Exercise directions:
In the listing below, the lines starting at the line with "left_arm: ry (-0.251" and ending at the line with "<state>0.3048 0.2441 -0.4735" are to be output verbatim. Images stay out of the copy.

Working data:
----------------

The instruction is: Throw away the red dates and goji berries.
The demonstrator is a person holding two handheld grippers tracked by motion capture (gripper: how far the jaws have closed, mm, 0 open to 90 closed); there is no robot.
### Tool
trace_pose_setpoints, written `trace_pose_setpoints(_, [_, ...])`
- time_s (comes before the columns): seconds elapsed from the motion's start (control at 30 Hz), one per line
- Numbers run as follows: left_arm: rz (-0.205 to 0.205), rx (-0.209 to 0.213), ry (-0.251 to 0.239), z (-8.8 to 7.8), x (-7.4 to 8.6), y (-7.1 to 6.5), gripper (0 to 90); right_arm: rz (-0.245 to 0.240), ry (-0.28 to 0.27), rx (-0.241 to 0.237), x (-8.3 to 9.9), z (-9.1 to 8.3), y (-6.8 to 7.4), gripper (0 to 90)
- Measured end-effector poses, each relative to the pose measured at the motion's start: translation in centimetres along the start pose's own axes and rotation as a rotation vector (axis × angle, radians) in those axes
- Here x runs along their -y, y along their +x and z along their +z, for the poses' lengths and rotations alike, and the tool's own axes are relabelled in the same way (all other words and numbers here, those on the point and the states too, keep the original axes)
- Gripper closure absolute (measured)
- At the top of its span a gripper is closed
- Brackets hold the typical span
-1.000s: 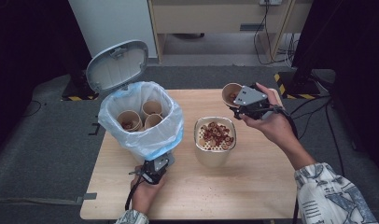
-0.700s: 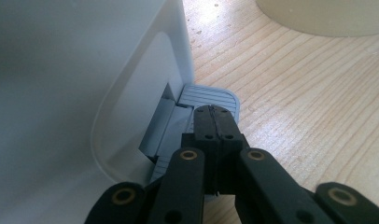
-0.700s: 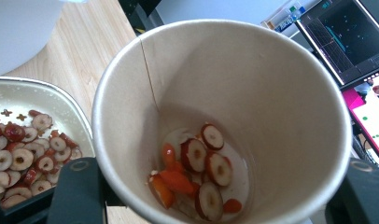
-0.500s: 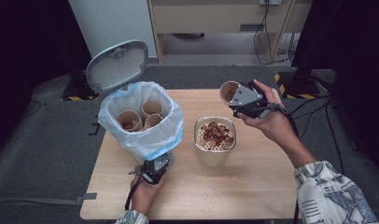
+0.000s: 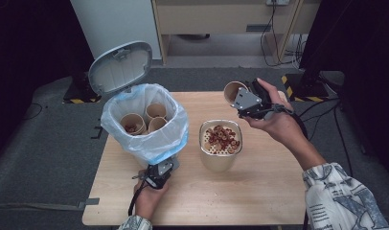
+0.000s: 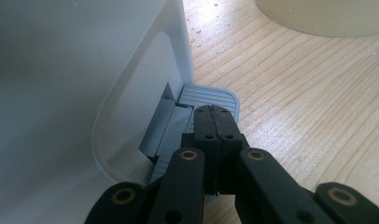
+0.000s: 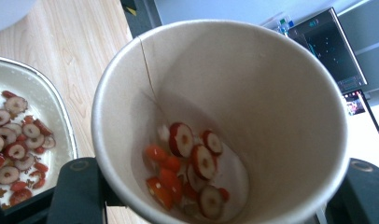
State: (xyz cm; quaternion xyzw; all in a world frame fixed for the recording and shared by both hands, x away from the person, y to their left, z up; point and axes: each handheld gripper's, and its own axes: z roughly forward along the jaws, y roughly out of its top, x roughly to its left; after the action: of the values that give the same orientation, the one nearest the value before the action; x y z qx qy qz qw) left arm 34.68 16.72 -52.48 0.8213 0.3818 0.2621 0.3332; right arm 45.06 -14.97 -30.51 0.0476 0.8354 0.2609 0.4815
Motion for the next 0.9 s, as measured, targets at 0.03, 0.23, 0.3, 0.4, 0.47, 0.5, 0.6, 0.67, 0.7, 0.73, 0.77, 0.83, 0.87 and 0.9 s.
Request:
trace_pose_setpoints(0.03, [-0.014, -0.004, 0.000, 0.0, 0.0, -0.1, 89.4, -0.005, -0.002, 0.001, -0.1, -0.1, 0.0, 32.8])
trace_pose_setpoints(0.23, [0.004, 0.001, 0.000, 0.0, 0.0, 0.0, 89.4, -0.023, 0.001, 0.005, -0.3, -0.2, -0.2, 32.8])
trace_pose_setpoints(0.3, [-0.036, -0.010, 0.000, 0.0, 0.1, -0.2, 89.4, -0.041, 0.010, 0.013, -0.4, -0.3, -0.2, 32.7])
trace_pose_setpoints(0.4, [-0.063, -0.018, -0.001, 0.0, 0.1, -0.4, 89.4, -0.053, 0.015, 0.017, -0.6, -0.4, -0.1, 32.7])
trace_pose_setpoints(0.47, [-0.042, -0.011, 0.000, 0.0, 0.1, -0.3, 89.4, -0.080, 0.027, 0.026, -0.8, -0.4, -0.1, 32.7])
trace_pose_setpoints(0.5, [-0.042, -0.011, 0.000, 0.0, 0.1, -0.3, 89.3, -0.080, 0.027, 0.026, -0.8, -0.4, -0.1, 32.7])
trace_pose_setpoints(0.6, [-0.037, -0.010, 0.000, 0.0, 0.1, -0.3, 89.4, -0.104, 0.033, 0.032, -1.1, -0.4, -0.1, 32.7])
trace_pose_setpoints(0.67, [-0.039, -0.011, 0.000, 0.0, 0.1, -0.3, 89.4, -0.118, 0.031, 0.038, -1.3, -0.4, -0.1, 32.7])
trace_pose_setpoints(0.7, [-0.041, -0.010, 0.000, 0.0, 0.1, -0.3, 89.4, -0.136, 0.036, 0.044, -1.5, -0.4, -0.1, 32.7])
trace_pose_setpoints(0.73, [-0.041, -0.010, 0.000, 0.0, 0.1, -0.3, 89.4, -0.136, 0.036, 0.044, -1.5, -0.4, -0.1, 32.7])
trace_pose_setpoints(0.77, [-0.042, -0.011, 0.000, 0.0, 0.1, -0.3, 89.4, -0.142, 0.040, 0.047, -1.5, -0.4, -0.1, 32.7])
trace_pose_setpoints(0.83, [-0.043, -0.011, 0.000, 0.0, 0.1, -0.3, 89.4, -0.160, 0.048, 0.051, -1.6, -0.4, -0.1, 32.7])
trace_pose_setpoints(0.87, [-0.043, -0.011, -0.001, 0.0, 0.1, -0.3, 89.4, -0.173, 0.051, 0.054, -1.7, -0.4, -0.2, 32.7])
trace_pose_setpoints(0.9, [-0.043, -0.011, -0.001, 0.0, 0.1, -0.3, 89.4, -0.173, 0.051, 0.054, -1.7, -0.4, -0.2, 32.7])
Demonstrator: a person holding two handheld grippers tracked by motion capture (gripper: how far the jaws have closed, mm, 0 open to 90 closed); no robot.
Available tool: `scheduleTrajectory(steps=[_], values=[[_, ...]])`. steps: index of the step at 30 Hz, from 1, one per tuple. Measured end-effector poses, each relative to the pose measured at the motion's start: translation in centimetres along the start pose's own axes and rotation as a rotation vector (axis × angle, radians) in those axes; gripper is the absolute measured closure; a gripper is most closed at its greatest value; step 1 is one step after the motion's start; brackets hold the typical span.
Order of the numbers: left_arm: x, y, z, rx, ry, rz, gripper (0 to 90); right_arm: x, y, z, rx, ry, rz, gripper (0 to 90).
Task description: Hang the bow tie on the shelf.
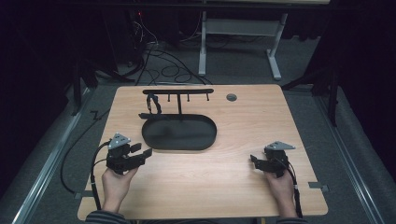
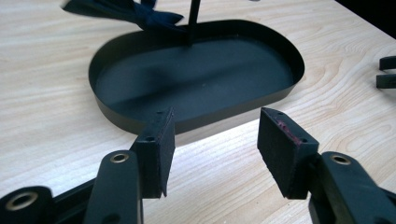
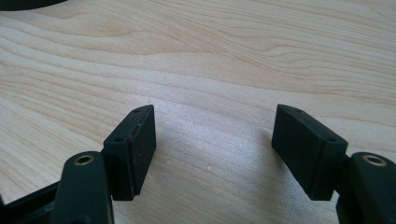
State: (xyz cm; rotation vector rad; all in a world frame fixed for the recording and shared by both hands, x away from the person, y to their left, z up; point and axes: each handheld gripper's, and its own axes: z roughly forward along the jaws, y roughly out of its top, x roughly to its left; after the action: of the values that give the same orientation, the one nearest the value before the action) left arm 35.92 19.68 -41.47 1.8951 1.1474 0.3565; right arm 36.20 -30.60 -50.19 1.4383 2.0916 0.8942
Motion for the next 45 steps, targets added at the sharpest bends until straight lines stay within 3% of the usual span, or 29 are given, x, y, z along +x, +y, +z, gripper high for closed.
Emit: scheduleTrajectory(steps=[20, 33, 45], values=[[-0.8, -2.5, 4.3, 0.077, 0.008, -0.005, 46.2, 0.0, 0.0, 0.0, -0.001, 0.002, -0.001, 32.1], [-0.9, -3.8, 6.6, 0.095, 0.056, 0.002, 45.8, 0.0, 0.0, 0.0, -0.001, 0.002, -0.001, 32.1], [-1.1, -5.1, 8.4, 0.119, 0.141, 0.063, 44.5, 0.0, 0.0, 0.0, -0.001, 0.001, -0.001, 32.1]])
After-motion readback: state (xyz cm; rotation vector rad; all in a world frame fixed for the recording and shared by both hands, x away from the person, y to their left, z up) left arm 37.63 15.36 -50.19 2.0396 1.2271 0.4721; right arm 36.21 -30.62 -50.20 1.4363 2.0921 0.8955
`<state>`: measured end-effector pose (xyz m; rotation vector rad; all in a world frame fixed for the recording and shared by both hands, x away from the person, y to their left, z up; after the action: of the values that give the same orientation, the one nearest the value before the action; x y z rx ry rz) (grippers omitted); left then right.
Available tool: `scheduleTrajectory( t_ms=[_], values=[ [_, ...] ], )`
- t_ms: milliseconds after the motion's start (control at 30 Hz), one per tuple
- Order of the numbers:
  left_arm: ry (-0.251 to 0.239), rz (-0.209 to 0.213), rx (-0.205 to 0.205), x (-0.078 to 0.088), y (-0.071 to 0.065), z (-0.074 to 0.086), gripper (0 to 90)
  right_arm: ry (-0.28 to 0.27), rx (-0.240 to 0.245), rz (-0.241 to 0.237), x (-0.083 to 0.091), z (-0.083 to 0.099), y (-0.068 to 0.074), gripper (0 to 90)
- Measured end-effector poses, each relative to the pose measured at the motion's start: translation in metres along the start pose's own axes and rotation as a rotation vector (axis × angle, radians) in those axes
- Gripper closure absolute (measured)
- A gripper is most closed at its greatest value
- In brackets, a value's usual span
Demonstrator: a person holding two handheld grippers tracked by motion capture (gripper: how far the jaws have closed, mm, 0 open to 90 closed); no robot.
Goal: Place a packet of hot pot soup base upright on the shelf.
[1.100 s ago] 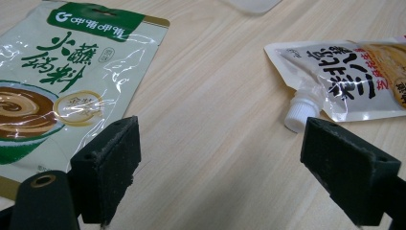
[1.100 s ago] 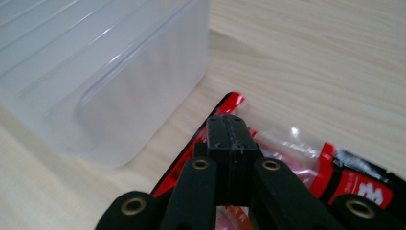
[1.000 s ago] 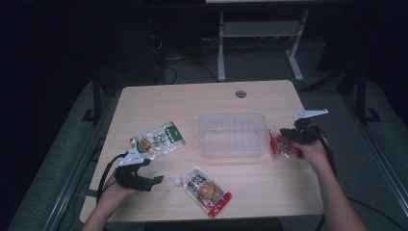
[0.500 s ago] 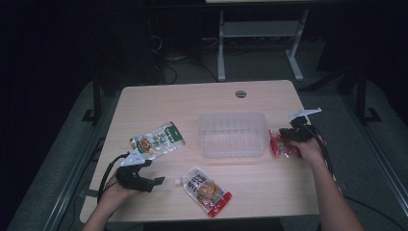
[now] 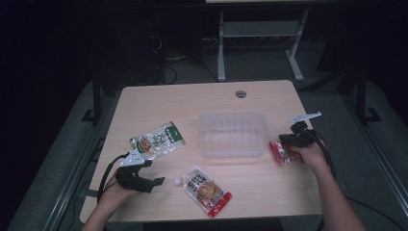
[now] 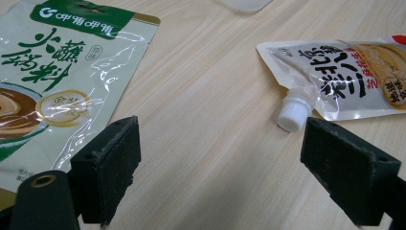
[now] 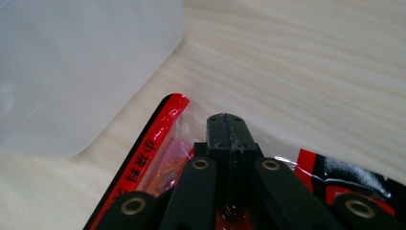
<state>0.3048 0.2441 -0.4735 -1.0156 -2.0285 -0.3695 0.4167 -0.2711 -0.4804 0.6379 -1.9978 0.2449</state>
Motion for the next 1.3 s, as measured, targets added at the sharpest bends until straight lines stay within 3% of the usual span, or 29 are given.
scheduleTrajectory(
  t_ms=[300,400,467,533,567,767,967,1300],
  values=[
    [0.003,0.006,-0.013,-0.001,-0.003,-0.001,13.3,0.021,0.035,-0.052,0.014,0.023,0.022,89.7],
    [0.004,0.005,-0.014,0.0,-0.003,-0.001,13.3,0.007,0.044,-0.037,0.02,0.025,0.022,89.7],
    [0.0,0.002,-0.018,0.0,-0.003,-0.001,13.3,-0.048,0.011,-0.008,0.037,0.025,0.009,89.7],
    [0.002,0.006,-0.017,0.0,-0.003,-0.001,13.3,-0.056,-0.014,0.02,0.045,0.03,-0.003,89.7],
    [0.002,0.006,-0.017,0.0,-0.003,-0.001,13.3,-0.056,-0.014,0.02,0.045,0.03,-0.003,89.7],
    [0.008,0.01,-0.015,-0.001,-0.003,-0.001,13.3,-0.02,-0.079,0.084,0.047,0.051,-0.038,89.7],
    [0.013,0.012,-0.021,-0.002,-0.003,-0.001,13.3,0.029,-0.106,0.09,0.033,0.061,-0.053,89.7],
    [0.013,0.016,-0.019,-0.003,-0.004,-0.001,13.3,0.048,-0.102,0.106,0.024,0.058,-0.056,89.7]
  ],
)
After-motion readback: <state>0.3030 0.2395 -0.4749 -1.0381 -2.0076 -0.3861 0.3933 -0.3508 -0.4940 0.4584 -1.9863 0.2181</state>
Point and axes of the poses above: each handheld gripper's, and its own axes: x roughly backward along the jaws, z roughly out of its underside, y roughly to its left, the point moved 4 cm from there along -x, roughly forward along the jaws, and after that the axes turned 10 degrees about y, right-handed, at the moved point
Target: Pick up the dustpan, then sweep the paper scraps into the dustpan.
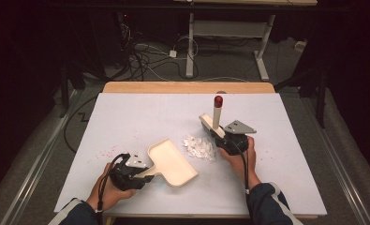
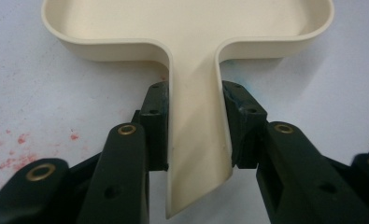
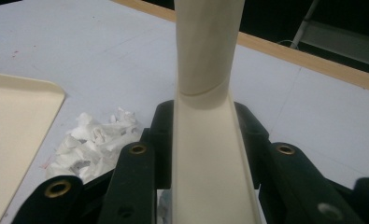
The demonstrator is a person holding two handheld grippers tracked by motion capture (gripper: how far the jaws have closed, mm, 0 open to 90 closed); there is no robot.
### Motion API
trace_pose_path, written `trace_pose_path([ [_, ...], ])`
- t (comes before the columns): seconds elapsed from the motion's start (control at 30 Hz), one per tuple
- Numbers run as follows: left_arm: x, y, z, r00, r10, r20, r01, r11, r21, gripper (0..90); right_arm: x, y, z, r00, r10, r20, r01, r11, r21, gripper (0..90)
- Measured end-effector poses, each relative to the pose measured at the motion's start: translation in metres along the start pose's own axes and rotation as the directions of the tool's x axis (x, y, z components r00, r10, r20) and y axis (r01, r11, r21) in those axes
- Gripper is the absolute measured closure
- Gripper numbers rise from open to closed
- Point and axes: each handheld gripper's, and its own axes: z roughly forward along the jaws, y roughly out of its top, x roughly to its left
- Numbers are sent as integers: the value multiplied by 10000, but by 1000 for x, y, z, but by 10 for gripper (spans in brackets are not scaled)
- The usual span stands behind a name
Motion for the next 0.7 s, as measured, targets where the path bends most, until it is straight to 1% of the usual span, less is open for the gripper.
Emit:
trace_pose_path([
  [0.13, 0, 0, 0, 10000, -25, 5, 25, 10000, 3, 631, -2, 0, 0, 9999, 113, -51, -114, 9999, -46, 673],
  [0.23, 0, -1, 1, 10000, -10, 4, 10, 10000, 54, 631, -2, 0, -1, 9998, 113, -138, -114, 9999, -19, 673],
  [0.27, 0, -1, 1, 10000, -23, 8, 23, 10000, 49, 631, -2, -1, -1, 9997, 185, -158, -185, 9998, 4, 672],
  [0.37, 0, -1, 0, 10000, -30, 26, 30, 10000, 49, 631, -4, -1, -1, 9996, 161, -215, -162, 9999, -53, 673],
  [0.4, 0, -1, 0, 10000, -26, 7, 26, 10000, 51, 631, -3, -1, -1, 9994, 253, -237, -253, 9997, -11, 673],
  [0.43, 0, -2, 0, 10000, -21, -5, 22, 10000, 63, 631, -4, -1, -2, 9994, 237, -265, -236, 9997, 10, 673],
  [0.47, 0, -2, 0, 10000, -23, -19, 23, 10000, 64, 631, -5, 0, -2, 9996, 125, -272, -125, 9999, 7, 673],
  [0.53, 0, -2, 0, 10000, -33, -20, 33, 9999, 100, 631, -5, 0, -4, 9993, 99, -358, -94, 9998, 151, 672],
  [0.57, 0, -2, 0, 10000, -33, -16, 33, 9999, 111, 631, -6, 0, -5, 9990, 175, -416, -164, 9995, 269, 671],
  [0.6, 0, -2, 0, 10000, -35, -23, 35, 9999, 108, 631, -6, 0, -6, 9989, 204, -416, -193, 9994, 278, 671],
  [0.63, -1, -1, 0, 10000, -13, -35, 13, 9999, 121, 631, -7, 0, -6, 9984, 341, -451, -328, 9990, 290, 672],
  [0.7, -1, -1, 0, 10000, 21, -54, -21, 9999, 119, 631, -8, 0, -6, 9983, 286, -510, -270, 9991, 317, 671],
])
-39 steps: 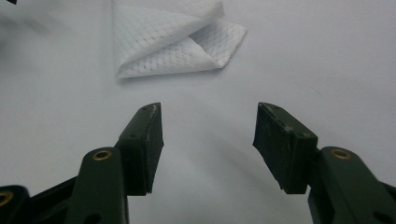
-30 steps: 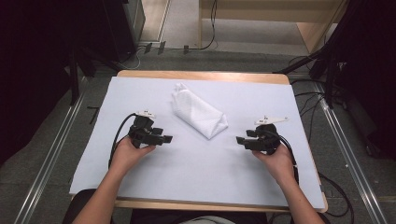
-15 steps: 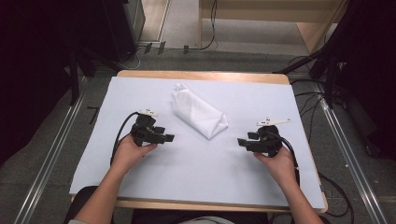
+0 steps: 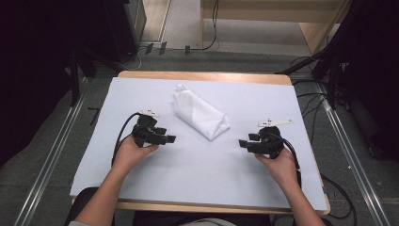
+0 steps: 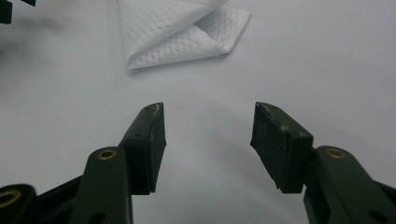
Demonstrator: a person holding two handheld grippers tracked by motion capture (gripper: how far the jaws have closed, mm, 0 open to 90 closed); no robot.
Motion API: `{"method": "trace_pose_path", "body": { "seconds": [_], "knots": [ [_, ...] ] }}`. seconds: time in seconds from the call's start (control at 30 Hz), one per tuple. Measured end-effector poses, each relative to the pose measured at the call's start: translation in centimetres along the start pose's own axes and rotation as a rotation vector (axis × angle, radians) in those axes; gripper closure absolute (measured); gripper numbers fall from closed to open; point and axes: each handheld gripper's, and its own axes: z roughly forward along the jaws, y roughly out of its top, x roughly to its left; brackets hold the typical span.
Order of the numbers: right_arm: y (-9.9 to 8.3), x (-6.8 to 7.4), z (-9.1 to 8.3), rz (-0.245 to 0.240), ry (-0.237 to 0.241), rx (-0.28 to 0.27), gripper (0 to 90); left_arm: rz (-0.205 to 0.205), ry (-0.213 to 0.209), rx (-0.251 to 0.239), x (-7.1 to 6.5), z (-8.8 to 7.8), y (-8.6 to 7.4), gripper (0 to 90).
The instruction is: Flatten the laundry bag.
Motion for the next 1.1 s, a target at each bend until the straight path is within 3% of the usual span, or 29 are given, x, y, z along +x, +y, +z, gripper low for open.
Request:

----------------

Finished task:
  left_arm: ry (-0.251 to 0.239), rz (-0.209 to 0.213), rx (-0.205 to 0.205), x (-0.078 to 0.088), y (-0.071 to 0.065), z (-0.074 to 0.086), gripper (0 to 90)
  right_arm: ry (-0.28 to 0.27), rx (-0.240 to 0.245), rz (-0.241 to 0.237), x (-0.083 to 0.091), z (-0.083 to 0.099), y (-0.068 to 0.074), gripper (0 to 90)
- Measured end-effector poses, each relative to the pose measured at the motion's start: translation in metres along the start pose's own axes and rotation as a rotation vector (axis × angle, radians) in those axes
- Gripper closure absolute (measured)
- A gripper is most closed at its greatest value
- In brackets, a value's usual span
Demonstrator: a person holding two handheld grippers tracked by motion capture (gripper: how far the jaws have closed, mm, 0 open to 90 closed); no robot.
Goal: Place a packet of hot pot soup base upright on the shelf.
[1.100 s ago] 
[1.100 s ago] 
[1.000 s ago] 
[0.500 s ago] 
[now] 
[now] 
[now] 
<state>0.3048 0.2441 -0.4735 -1.0156 -2.0285 -0.3695 0.4167 -0.2711 -0.4804 0.6379 -1.9978 0.2449</state>

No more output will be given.